1. Lines: There are three dimensions of the visual direction through which the eyes travel as one contemplates the filigree bust.

2. Shape: Seamlessly mixes each section to give the shape to the bust.

3. Texture: The twisted wire used in the work gives the quality of the surface to tactile illusions.

4. Room: The bust occupies a positive space despite the open design of the filigree and is bound up by negative space (air).

5. Balance: the distribution of the visual weight of the sections, colour, texture, and space has been effectively applied to achieve a harmonious piece. Both symmetrical and asymmetrical balances were applied. In some instances, it could be observed that the elements used on one side of the design were similar to those on the other sides; whiles in other instance the sides are different but still look balanced. Radial balance was also achieved such that elements were arranged around a central point as it is obvious in the fabrication of the sections forming the hair.

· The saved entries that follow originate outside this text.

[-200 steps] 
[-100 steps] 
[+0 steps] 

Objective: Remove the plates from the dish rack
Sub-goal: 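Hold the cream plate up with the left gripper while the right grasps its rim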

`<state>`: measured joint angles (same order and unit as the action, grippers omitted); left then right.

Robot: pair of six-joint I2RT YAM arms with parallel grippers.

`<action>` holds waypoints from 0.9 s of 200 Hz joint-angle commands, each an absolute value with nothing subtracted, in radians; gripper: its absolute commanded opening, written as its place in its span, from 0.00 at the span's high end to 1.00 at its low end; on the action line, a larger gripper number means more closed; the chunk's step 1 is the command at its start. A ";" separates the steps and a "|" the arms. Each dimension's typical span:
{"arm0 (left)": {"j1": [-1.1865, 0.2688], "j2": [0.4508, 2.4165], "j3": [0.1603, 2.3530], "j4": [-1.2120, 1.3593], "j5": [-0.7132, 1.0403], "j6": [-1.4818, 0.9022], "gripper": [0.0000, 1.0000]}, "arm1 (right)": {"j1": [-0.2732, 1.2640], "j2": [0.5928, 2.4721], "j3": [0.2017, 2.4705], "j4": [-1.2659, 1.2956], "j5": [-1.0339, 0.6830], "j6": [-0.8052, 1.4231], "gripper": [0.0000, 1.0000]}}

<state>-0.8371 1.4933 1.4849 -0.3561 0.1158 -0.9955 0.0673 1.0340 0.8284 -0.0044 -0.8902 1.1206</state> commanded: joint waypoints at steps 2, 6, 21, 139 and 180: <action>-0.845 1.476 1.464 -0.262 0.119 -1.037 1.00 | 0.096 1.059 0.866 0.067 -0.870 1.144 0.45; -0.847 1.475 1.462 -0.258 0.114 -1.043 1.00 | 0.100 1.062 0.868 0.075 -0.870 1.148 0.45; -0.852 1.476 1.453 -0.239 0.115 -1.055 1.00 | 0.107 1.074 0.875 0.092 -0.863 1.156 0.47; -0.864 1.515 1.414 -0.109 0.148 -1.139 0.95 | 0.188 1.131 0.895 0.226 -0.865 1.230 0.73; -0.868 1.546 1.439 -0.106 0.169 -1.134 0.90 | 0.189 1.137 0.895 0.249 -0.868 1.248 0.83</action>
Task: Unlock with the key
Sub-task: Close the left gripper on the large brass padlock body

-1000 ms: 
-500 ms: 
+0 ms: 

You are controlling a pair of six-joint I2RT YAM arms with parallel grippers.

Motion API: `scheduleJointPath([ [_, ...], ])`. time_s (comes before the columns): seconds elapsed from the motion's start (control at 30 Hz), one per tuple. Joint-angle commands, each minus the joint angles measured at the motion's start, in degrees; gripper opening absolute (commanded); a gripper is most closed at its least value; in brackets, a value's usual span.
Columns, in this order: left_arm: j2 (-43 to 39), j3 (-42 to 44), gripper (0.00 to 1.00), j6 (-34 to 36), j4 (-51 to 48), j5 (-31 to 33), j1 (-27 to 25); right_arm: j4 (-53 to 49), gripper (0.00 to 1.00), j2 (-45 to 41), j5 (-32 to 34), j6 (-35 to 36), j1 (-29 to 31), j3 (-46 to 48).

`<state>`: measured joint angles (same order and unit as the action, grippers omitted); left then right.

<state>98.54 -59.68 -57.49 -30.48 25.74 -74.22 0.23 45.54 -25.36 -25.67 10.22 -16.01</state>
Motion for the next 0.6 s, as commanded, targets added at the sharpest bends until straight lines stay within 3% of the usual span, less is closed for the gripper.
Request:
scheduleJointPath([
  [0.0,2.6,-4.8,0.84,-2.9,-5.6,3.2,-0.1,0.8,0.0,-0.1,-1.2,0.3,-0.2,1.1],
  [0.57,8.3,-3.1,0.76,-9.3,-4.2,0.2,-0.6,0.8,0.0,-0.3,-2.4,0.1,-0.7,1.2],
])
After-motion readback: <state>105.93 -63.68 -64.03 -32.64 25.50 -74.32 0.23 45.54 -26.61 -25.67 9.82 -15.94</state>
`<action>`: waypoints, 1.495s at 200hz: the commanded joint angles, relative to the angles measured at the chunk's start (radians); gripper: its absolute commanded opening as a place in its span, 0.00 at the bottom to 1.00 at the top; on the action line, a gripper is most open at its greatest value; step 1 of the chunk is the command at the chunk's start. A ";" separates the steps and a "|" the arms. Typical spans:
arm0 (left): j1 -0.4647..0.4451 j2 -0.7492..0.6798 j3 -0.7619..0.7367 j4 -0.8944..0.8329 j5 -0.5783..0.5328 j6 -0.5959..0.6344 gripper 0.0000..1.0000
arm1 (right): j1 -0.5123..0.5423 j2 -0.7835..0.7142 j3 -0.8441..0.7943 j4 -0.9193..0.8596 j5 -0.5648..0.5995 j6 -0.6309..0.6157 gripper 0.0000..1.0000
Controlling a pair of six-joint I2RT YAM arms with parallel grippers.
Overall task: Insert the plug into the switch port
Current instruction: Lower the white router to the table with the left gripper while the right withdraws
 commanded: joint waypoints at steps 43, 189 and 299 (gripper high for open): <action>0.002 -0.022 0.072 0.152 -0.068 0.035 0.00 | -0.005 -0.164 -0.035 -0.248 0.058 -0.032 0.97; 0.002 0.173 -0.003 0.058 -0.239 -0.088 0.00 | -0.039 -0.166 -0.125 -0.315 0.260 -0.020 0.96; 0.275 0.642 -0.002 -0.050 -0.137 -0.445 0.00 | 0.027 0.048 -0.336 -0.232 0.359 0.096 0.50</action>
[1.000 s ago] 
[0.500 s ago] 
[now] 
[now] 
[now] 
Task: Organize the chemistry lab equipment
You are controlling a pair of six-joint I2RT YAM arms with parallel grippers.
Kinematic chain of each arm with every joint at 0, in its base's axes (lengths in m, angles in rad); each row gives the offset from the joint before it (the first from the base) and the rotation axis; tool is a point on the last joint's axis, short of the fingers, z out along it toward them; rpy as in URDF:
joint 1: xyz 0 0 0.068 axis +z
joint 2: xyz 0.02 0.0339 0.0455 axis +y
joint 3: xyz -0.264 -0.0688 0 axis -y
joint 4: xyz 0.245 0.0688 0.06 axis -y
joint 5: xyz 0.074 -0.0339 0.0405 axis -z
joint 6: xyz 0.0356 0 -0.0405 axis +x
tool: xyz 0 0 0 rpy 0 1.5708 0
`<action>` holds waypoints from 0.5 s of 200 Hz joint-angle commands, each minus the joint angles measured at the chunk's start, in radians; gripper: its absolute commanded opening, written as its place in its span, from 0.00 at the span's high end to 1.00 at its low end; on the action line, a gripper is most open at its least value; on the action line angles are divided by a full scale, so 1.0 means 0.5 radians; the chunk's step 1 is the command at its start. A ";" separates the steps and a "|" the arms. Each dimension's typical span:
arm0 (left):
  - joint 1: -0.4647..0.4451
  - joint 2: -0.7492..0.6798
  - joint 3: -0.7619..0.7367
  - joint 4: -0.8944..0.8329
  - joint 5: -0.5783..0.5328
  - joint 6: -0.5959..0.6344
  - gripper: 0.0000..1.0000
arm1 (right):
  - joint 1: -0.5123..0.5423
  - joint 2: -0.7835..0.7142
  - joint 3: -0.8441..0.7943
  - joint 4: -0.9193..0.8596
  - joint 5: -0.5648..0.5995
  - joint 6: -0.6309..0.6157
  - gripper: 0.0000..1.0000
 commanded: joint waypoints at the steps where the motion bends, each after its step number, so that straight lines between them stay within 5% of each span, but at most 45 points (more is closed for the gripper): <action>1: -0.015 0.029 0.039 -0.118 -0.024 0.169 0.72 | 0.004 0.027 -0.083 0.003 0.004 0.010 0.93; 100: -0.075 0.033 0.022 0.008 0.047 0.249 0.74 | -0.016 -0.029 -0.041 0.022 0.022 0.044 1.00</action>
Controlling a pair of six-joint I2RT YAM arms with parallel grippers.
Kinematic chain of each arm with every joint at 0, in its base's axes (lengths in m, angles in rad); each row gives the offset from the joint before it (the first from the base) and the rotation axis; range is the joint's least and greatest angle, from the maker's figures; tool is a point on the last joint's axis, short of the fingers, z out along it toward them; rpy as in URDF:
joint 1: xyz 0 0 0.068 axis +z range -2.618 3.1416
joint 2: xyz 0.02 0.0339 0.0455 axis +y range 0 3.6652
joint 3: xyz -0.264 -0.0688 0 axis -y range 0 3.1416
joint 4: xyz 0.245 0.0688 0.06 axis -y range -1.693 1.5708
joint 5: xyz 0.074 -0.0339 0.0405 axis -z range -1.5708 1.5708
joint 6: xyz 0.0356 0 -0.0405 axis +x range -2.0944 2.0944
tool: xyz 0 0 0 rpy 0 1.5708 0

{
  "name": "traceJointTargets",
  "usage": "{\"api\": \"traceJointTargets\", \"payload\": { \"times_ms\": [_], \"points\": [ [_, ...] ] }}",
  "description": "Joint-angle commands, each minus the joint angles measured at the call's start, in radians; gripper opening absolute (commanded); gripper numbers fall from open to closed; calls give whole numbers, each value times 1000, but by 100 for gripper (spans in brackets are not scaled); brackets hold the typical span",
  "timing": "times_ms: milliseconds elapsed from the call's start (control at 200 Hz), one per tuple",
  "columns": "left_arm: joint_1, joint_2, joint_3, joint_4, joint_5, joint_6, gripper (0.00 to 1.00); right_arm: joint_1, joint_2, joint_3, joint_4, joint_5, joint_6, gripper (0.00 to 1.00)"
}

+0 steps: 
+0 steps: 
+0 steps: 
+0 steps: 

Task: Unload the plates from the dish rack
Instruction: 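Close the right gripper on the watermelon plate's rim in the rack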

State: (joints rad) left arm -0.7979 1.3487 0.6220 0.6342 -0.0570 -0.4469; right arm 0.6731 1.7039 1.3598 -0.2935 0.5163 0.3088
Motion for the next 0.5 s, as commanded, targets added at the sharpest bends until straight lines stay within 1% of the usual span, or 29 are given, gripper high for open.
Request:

6. Emphasis of focal point is the part of the filigree bust that is aimed at catching the viewer’s attention. The researchers made the face the focal point by contrasting it with other areas through the intentional dense packing of filigree wires in the segments that formed the face.

7. The direction through the filigree bush leads the viewer's eye frequently to focus areas. Such motion is guided in the work along lines, edges, form and colour. The contrasts in the twisted wires' direction trigger movement.

8. Clear patterns on the bust surface have been formed by the filigree cables.

9. The repeated patterns trigger the filigree bust, and even crates in the artwork.

10. The proportion refers to the size of the skull relative to the rest of the body and the components of the face such as the eyes, mouth, nose and ears in the Kwame Nkrumah filigree bust.

11. Rhythm was created by repeatedly using more design elements to create an orchestrated movement feeling. Rhythm is fun and effective in order to keep the viewer's eyes going across the filigree bust.

12. Unity is the feeling of peace that provides a sense of completeness between all parts of the artwork. The nature of this bust exude Bust nature exudes completeness and concept of harmony.


 CONCLUSION

Filigree making is the process of curling, twisting and fine folding threads of precious metal wire and fastening them to a specific design by soldering. This implies that the complicated nature of filigree technique restricts the kind of design and scale of metal works that can be manufactured in filigree, which are mainly jewellery and jewellery-scaled items. Against this background, the study aimed to overcome these limitations and expand the spectrum of artefacts that can be produced with filigree technique for the continuation of tradition and formal interpretation of the existing cultural patterns. Upon completion of the study, the researchers drew the conclusion that there is no explanation why filigree technology was limited to mainly ornaments and jewellery-scaled items. The successful results of the research show that filigree technique, regardless of design and measurements, can be used to create any sculpture piece such as bust and photorealistic items.

 

The study will open avenue for jewellers and sculptors to expand the spectrum of the metal artefacts that they produce thereby increasing their incomes. It is hereby recommended that further studies should be carried out to ascertain if the filigree technique can be combined with other techniques such as granulation, welding, casting and chasing and Repoussé techniques for the creation of metal artefacts other than jewellerry and its related items.


 CONFLICT OF INTERESTS

The authors have not declared any conflict of interests.